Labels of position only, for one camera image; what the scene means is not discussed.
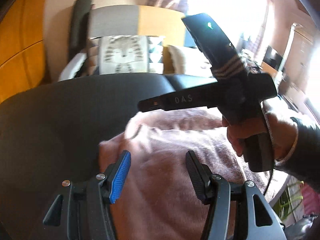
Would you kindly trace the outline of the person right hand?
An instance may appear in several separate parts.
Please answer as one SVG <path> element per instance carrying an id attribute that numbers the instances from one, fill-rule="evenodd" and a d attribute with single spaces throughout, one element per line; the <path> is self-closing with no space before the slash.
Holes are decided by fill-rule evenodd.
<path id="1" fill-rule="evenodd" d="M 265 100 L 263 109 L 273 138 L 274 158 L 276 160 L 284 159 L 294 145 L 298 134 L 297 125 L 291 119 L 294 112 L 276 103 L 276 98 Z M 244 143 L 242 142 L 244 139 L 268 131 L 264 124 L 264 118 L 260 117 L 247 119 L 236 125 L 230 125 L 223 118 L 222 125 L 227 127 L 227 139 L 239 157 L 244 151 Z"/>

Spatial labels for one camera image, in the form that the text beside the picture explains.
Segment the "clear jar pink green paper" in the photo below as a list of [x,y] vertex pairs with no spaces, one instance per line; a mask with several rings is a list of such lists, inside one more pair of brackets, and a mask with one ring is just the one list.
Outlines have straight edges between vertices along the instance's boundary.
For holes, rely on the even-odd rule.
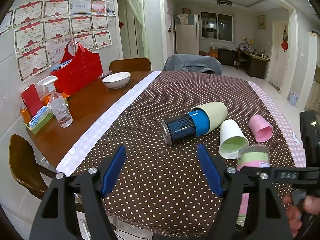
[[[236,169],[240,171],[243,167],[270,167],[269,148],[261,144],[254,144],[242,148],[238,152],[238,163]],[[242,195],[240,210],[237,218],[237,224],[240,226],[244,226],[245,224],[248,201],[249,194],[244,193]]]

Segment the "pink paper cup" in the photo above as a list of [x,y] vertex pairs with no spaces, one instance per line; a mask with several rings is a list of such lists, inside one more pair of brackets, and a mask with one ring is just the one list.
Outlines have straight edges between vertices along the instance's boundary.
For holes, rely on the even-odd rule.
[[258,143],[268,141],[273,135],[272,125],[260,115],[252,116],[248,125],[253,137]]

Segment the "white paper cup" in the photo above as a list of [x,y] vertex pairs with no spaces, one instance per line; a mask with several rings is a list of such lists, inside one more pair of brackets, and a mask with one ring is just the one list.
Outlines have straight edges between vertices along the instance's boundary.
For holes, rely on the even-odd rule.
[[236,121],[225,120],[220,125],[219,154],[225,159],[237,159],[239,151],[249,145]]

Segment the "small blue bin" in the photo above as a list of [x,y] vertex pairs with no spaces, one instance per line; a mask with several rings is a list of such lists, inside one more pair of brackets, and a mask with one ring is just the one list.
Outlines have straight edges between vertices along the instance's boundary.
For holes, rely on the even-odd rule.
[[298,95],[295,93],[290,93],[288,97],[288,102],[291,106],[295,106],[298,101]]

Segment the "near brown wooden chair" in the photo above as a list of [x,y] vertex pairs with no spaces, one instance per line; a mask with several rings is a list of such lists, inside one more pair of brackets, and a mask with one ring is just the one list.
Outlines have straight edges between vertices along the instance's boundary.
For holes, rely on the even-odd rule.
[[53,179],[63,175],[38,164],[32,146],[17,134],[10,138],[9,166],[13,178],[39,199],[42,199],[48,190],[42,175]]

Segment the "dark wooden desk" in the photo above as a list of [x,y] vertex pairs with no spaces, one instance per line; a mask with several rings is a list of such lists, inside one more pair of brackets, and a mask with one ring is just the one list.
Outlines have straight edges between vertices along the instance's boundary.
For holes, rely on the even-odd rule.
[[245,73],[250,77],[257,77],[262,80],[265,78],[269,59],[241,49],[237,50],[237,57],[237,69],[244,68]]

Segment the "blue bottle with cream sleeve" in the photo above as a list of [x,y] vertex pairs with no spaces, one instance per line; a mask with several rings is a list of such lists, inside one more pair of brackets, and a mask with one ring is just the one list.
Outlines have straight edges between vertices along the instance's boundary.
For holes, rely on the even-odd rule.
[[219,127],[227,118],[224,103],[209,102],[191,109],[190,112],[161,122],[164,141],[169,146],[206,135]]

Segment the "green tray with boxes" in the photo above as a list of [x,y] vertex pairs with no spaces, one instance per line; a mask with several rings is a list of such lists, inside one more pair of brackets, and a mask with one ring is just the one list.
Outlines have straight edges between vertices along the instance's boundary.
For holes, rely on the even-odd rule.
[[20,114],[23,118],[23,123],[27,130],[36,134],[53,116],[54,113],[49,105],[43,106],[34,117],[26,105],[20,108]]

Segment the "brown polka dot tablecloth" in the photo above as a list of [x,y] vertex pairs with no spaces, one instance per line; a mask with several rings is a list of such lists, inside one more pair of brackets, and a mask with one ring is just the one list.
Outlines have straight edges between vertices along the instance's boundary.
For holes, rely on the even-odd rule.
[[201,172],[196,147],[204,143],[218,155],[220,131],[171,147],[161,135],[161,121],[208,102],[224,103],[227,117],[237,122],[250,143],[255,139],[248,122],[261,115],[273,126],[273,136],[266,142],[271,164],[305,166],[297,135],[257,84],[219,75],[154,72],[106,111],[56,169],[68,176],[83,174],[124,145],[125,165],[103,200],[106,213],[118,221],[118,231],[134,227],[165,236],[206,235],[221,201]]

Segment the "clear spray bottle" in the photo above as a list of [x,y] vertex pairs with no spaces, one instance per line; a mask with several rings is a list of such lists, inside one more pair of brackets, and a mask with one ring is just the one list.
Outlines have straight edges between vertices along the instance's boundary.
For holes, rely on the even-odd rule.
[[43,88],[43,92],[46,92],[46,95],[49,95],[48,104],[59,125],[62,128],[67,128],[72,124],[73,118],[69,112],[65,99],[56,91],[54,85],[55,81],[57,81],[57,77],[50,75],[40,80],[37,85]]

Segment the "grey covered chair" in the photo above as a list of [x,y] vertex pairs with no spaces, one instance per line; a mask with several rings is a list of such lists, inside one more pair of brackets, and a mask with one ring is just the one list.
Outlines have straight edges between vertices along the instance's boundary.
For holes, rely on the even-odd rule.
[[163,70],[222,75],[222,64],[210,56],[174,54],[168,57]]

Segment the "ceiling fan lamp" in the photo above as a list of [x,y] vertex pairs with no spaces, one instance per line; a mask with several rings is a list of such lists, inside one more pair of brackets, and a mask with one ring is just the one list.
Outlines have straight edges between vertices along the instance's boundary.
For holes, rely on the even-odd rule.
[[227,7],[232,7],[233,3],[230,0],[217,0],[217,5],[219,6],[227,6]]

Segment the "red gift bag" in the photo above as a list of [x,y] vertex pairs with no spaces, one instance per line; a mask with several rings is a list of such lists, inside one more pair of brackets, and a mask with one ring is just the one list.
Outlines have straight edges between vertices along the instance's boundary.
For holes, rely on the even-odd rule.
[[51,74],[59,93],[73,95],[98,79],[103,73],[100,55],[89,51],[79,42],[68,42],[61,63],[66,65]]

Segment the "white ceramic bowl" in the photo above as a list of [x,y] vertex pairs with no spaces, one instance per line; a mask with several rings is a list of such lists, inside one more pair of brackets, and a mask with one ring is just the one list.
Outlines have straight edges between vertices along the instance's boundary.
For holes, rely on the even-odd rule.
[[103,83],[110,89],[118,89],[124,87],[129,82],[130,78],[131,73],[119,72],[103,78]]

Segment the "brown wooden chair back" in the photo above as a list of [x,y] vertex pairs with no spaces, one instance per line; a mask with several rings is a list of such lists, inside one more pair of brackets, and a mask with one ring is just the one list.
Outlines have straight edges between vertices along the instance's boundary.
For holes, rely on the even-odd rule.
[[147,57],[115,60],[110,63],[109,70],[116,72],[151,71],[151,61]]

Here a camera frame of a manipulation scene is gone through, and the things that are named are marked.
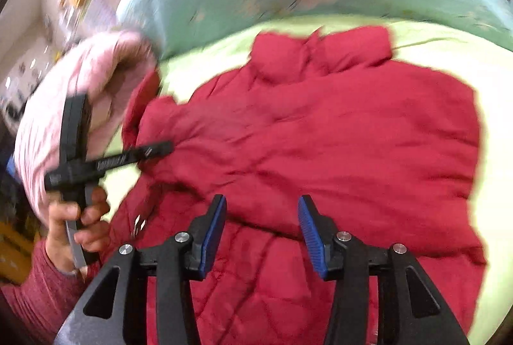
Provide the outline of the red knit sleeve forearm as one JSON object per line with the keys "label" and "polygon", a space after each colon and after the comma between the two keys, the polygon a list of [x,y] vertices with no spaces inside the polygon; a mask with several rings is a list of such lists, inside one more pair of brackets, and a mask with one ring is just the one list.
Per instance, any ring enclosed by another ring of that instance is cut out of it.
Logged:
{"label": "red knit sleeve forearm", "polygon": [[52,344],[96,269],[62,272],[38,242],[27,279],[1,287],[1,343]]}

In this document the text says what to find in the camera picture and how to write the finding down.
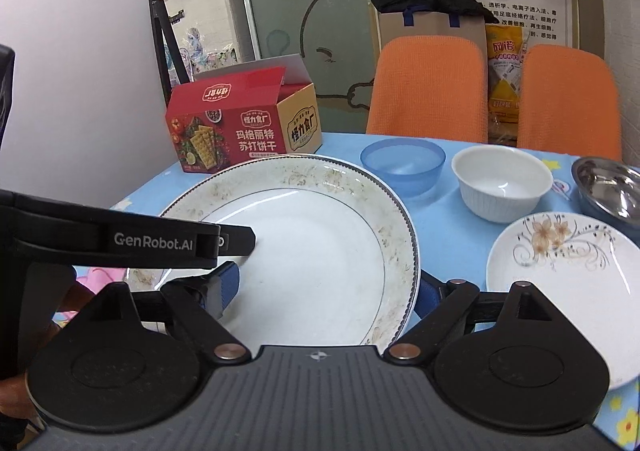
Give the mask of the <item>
◆ ◆ ◆ ◆ ◆
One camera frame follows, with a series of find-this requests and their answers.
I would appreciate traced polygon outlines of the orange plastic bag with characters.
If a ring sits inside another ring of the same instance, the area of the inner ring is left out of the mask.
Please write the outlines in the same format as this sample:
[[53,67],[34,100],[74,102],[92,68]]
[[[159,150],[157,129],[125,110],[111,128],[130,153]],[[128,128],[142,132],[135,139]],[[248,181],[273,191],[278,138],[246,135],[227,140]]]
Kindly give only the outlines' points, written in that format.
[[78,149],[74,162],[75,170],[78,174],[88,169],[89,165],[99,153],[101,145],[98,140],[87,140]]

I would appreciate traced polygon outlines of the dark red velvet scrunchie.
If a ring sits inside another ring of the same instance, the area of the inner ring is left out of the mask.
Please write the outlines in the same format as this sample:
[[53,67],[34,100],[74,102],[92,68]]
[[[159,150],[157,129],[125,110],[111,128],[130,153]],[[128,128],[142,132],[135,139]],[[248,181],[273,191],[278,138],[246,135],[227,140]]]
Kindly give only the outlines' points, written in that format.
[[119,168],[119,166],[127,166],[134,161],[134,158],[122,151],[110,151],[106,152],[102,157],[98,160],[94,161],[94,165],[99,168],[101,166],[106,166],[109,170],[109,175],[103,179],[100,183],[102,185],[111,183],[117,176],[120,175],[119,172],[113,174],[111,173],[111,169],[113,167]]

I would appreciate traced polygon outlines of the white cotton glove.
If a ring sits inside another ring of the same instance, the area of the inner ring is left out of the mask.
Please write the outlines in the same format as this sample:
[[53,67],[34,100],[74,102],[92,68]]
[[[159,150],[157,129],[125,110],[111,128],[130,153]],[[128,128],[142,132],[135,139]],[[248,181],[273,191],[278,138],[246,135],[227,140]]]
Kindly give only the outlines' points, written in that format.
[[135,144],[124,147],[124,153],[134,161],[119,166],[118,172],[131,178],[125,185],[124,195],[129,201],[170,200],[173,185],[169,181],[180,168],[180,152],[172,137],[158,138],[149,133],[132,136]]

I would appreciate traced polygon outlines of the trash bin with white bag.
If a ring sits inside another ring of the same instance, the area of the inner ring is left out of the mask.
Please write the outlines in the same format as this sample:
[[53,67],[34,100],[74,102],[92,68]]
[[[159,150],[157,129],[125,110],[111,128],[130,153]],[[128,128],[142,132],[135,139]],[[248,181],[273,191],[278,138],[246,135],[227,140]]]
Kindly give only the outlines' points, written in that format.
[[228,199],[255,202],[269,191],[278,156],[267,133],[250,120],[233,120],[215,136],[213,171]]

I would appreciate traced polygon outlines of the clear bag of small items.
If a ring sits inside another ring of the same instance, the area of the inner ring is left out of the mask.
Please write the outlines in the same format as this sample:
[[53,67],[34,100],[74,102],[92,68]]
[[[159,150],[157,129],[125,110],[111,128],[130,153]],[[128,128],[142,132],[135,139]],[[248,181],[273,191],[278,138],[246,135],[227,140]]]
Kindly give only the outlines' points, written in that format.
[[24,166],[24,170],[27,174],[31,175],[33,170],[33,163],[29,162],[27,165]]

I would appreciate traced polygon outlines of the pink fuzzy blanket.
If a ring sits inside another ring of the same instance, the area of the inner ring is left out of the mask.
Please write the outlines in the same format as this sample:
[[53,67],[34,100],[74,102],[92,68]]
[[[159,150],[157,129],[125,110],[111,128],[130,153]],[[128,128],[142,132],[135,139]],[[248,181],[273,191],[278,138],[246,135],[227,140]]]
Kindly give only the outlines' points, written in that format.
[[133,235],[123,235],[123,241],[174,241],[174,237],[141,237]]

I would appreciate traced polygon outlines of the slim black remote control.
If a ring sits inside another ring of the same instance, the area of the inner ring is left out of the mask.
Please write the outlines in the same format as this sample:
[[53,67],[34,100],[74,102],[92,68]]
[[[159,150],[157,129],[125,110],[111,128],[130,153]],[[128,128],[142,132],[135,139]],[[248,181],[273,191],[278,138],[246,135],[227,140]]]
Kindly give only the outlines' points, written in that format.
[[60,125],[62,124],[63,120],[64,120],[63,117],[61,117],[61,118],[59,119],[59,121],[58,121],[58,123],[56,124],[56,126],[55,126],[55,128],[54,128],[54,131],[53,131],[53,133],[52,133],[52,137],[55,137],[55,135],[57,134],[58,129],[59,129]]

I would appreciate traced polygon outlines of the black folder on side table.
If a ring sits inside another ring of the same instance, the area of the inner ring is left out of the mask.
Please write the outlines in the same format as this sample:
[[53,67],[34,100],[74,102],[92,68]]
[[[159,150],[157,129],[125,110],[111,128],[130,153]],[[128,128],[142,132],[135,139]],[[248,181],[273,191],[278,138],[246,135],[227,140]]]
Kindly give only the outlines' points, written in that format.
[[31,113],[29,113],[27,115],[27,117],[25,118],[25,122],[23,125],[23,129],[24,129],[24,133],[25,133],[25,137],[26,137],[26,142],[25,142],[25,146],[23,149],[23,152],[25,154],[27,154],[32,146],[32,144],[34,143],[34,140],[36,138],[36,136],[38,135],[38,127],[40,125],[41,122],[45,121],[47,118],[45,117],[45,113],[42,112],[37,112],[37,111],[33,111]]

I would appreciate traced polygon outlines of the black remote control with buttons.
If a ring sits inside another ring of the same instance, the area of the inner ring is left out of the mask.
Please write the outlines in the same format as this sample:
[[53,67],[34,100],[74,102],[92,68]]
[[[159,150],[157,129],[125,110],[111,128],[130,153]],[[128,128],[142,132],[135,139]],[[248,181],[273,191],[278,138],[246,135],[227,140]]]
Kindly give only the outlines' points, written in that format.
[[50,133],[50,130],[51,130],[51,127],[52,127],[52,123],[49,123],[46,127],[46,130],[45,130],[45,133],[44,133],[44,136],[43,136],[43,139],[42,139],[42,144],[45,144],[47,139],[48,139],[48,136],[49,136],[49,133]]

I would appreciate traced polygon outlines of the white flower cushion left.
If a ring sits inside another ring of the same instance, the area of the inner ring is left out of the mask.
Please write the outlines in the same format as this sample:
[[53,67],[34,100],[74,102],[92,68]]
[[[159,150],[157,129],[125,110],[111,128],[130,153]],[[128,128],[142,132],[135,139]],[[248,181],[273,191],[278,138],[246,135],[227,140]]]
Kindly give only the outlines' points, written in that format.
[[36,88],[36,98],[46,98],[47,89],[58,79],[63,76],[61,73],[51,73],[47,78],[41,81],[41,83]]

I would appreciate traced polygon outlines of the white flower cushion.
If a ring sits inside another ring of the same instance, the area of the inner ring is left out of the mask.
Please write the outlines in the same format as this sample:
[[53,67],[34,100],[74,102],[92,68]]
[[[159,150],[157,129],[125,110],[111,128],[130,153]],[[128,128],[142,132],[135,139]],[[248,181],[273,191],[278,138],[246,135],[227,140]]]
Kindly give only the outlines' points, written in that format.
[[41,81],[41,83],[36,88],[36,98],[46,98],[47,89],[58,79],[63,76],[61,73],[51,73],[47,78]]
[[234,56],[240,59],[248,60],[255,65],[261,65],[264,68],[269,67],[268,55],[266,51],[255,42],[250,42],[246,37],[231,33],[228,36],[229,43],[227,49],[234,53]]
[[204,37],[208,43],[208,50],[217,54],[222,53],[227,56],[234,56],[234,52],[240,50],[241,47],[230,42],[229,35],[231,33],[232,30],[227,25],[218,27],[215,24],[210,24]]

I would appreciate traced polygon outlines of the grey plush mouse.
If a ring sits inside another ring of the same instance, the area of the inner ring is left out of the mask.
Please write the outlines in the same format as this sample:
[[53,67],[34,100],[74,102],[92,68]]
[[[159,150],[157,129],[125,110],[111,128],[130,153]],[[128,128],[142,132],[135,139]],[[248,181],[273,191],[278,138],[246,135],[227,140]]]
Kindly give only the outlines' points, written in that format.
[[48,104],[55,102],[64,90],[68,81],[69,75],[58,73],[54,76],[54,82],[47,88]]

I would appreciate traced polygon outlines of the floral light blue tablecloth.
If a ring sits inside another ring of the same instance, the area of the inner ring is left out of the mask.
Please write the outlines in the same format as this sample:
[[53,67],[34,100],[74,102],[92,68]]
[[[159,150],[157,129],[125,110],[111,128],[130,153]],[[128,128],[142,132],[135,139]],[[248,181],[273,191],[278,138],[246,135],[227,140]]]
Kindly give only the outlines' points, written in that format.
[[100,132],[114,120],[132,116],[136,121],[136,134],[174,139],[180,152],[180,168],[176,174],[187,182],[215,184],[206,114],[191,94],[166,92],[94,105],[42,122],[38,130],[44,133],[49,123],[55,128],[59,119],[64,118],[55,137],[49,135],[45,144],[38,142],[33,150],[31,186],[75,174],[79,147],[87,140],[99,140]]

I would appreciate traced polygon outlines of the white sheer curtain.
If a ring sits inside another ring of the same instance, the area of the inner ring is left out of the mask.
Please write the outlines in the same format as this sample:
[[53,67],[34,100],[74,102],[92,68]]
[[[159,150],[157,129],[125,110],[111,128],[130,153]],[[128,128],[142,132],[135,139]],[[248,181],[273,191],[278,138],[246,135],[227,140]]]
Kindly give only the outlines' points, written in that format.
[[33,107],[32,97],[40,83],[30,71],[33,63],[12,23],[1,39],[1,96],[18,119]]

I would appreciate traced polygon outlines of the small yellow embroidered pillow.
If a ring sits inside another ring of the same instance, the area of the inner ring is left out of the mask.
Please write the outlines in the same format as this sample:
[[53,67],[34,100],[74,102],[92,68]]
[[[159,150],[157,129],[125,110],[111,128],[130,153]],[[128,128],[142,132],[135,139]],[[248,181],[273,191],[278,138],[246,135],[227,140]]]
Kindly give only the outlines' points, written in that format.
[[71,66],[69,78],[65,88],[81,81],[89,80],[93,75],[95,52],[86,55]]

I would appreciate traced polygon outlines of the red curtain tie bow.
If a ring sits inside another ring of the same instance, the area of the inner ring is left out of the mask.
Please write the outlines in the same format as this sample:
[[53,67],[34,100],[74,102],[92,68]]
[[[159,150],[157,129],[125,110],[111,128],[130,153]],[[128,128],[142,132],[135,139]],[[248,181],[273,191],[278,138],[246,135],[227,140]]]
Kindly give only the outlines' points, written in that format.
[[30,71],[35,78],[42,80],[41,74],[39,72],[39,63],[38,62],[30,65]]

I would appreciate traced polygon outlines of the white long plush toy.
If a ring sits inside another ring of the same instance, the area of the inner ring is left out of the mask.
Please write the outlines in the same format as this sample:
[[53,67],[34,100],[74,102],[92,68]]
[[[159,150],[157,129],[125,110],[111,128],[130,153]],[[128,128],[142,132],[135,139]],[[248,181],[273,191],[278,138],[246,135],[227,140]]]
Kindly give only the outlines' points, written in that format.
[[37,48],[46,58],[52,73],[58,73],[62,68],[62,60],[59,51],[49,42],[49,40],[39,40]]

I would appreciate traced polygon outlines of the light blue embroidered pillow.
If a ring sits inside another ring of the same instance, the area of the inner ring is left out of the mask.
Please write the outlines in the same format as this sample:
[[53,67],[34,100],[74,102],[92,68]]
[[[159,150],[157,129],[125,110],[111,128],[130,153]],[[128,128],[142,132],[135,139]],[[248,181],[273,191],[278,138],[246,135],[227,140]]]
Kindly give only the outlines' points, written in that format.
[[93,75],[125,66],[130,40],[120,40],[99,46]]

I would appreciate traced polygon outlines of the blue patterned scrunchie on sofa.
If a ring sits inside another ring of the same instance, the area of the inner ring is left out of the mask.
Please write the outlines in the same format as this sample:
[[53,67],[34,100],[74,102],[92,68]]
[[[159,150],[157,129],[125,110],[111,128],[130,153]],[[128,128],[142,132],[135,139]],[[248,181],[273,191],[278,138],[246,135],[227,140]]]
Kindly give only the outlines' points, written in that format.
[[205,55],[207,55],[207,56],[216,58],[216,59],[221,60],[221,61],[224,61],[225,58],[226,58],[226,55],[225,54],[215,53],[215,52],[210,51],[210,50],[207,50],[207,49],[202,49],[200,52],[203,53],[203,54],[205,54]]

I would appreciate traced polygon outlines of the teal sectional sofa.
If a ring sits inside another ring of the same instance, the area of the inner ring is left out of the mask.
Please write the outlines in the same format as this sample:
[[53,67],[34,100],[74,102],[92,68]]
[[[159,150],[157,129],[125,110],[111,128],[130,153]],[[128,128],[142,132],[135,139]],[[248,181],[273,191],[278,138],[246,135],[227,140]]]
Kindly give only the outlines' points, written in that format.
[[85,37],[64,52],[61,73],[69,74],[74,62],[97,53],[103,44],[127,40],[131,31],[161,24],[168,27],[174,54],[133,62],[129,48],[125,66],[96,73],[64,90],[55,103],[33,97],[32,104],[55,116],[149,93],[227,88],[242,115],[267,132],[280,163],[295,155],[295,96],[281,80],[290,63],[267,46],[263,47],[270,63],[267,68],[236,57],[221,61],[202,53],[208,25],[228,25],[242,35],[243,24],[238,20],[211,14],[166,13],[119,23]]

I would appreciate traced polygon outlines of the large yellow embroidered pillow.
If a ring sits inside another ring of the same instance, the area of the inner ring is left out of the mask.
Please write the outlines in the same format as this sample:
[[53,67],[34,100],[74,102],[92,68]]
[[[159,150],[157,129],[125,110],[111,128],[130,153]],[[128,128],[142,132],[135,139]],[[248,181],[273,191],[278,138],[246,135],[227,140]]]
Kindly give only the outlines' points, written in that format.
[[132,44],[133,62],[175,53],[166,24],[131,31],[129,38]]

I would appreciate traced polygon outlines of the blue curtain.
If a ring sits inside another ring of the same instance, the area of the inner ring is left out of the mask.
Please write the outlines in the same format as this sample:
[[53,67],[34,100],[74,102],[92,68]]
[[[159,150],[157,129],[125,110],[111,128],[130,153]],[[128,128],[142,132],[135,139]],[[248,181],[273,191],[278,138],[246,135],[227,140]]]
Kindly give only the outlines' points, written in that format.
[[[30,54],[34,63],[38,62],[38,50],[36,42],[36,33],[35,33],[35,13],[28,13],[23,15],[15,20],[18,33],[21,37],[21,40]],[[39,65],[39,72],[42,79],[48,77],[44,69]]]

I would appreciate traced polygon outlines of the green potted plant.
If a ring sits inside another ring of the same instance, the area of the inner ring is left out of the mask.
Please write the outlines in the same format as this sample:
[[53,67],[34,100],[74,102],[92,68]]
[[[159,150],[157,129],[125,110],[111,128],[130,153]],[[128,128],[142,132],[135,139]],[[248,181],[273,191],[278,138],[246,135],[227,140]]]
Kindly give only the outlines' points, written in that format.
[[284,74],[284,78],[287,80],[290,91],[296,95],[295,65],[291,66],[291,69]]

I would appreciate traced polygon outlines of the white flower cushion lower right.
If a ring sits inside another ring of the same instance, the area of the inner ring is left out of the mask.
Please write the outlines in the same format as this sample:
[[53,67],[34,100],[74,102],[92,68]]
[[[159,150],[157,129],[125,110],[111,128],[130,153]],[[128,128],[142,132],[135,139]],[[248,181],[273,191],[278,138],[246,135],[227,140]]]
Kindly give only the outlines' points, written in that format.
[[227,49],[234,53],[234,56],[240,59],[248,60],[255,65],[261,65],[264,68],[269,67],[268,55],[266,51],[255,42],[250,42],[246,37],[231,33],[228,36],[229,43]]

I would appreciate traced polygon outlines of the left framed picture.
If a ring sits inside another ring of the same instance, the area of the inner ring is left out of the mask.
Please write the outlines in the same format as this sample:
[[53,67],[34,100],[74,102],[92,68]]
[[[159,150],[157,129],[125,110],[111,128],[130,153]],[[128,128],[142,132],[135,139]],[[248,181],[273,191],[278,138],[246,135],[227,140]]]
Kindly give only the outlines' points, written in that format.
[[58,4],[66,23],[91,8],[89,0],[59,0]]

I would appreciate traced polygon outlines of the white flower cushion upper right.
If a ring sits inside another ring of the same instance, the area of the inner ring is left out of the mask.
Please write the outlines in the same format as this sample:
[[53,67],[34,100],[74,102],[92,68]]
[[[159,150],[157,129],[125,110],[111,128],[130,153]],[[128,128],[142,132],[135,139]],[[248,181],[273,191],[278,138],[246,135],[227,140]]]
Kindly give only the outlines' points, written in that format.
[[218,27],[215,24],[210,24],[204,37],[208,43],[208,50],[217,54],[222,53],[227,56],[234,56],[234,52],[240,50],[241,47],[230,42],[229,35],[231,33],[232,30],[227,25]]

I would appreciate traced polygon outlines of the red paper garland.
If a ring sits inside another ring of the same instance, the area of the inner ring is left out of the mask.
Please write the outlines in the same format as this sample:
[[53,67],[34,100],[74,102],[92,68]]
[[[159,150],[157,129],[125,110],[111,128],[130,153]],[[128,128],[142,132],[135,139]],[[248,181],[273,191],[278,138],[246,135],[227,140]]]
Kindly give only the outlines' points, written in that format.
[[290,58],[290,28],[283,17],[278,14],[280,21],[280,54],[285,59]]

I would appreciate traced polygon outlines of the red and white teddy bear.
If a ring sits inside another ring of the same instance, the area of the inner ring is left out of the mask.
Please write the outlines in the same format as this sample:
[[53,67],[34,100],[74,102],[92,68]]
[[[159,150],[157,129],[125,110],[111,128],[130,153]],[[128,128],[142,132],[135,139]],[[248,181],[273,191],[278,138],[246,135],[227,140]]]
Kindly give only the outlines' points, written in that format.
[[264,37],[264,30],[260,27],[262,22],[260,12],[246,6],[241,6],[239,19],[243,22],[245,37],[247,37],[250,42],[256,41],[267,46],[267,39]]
◆ ◆ ◆ ◆ ◆
● **Problem requirements**
In the data above, find the line with "I would appreciate traced polygon outlines of the white sheer" and the line with "I would appreciate traced polygon outlines of the small". Retype both, plus every line between them, exactly.

● **Response**
I would appreciate traced polygon outlines of the white sheer curtain.
If a ring sits inside another ring of the same instance, the area of the inner ring is left out of the mask.
Please write the outlines in the same format as this sample:
[[53,67],[34,100],[74,102],[92,68]]
[[[159,150],[157,129],[125,110],[111,128],[130,153]],[[128,128],[142,132],[135,139]],[[248,181],[273,191],[278,138],[246,135],[227,140]]]
Kindly give only the outlines' points, written in that format.
[[33,107],[32,97],[40,83],[30,71],[33,63],[12,23],[1,39],[1,96],[18,119]]

I would appreciate traced polygon outlines of the small yellow embroidered pillow.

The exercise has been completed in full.